A plateful of Zucchini Pancakes topped with Squash Blossom Butter and served with Maple Syrup.
Corn French Toast
It looks like ordinary French Toast, but this is Corn French Toast, served with tangy Corn Cob Jelly and Bourbon Maple Syrup, just to help you take the edge off.
Granola bowls are one of those dishes that you want to like, but it's so boring at most brunch places that you want to shoot yourself. Not here. We promise. Straight out of the Dirt Candy kitchen lab comes sweet and crunchy carrot granola, topped with a dollop of slightly salty, slightly sour, smooth and creamy labneh, topped with our fresh carrot marmalade.
Spicy and soothing, hot and cool, soft and crunchy, The Greens is a complicated sandwich and no one can understand it but your mouth. Spicy Stir-Fried Broccoli served with smoky Grilled Pea Leaves, Sesame, Mint, and then some crunchy, refreshing Romaine Lettuce between two slabs of bread...saying it's a Broccoli Sandwich is like saying that the Sistine Chapel has a nice paint job.
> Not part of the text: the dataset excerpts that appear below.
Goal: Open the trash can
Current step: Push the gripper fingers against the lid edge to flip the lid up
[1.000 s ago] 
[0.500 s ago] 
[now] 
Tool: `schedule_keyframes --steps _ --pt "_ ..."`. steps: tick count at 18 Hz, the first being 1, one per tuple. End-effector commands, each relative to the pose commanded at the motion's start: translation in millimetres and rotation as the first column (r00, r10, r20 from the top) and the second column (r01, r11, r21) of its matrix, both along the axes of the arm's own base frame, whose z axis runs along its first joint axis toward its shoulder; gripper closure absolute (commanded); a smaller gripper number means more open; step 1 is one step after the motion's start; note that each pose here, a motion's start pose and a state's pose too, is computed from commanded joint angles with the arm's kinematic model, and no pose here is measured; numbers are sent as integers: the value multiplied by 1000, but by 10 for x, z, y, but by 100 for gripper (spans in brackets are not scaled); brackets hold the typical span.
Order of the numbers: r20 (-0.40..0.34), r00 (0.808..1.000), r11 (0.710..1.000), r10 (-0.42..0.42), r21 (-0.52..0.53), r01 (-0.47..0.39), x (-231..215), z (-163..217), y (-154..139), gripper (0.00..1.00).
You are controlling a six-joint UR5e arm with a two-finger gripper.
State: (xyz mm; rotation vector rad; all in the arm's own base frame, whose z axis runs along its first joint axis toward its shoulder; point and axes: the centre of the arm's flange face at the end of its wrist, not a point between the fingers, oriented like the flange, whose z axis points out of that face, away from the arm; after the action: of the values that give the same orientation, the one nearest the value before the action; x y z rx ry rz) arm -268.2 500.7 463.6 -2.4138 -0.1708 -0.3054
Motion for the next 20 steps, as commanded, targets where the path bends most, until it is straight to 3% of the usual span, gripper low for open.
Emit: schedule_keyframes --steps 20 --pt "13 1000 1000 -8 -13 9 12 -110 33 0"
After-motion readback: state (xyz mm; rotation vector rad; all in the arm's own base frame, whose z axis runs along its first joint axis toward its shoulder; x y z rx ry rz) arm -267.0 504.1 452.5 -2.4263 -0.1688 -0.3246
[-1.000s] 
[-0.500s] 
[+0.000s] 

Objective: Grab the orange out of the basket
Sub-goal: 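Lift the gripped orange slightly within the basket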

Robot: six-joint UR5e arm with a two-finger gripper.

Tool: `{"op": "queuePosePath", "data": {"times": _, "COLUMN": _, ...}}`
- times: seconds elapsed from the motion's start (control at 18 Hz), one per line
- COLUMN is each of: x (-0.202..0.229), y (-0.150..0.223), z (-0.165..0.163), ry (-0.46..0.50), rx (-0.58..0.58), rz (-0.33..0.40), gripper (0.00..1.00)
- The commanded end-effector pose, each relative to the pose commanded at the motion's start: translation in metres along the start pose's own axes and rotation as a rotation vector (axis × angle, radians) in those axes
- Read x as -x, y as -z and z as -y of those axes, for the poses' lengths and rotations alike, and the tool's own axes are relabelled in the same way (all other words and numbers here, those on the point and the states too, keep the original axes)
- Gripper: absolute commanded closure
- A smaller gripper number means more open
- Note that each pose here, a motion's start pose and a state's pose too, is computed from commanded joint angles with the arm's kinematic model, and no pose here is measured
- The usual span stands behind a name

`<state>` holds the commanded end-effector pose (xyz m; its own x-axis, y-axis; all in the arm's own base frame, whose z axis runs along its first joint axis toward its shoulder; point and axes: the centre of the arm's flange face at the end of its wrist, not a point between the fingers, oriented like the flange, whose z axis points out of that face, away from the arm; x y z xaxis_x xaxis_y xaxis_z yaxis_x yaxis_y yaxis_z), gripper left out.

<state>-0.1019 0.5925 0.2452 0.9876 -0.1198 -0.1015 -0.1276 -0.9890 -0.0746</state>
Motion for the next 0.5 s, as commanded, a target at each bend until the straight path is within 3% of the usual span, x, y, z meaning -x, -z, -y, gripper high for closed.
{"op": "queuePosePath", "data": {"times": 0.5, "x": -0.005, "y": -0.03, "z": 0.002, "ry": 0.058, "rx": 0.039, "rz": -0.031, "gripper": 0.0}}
Our homage to the tofu sandwich that vegetarian kitchens around the world slap out in five seconds flat, this is our riff on what should be a classic sandwich. Tofu is breaded and fried, the bread is piled high with our homemade cabbage kimchi, and then we serve it with rich and smooth slices of avocado.
As a kid, I loved pastrami sandwiches, and this is my attempt to recapture that sharp and spicy and smoky flavor. Thin-sliced Beets, smoked and served with Dill Pesto and Horseradish on grilled bread, it's not supposed to taste like pastrami (only pastrami can taste like pastrami, duh) but it's supposed to conjure up that same feeling of eating a dripping, juicy, savory sandwich that puts your taste buds into overdrive.
Spinach Ramen Salad
Our brunch salad is not the sad salad that most restaurants pull out of their walk-in that got made the night before and stored in buckets. Our Spinach Ramen Salad is ramen noodles made from spinach dough, dehydrated spinach leaves, a pickled egg (pickled in beet juice because normal pickles are for losers), and crispy smoked mushrooms. This is not even a salad. It is a religious experience in a bowl. Just for you!
This array of sweet and delicious baked goods have been designed to drive you insane. Who knew that onions went perfectly with chocolate? Or that beets made delectable coffee cake? Or that fennel sticky buns could be so addictive? Baked in-house, this dish is designed to smack you right across your love hole.
Red Pepper Fritters
Baked in the Dirt Candy ovens, these tiny tornadoes of taste are like the apple fritters served in doughnut shots across Los Angeles, only cuter, filled with red pepper jam, and not in LA.
The King of Biscuits, we bake them every morning until they're hot and flaky. Served with jam made of green tomatoes and basil butter that is so addictive it's already being sold on the street in $5 vials.
It's a Bloody Mary made with the juice of green tomatoes and vodka so it's sour and sharp and tangy, like that jealous feeling all other brunches have about Dirt Candy’s brunch.
Mimosas disappoint you because they are made of fake orange juice and cloyingly sweet. But not here! Made with freshly juiced vegetables, our Mimosa Madness program offers a changing line-up of mimosas. You can have a mimosa made with yellow peppers that have been reduced to their juicy, tongue-tingling essence. Cool and soothing cucumber mimosas made with cucumber juice. Or earthy beet mimosas made with beet juice.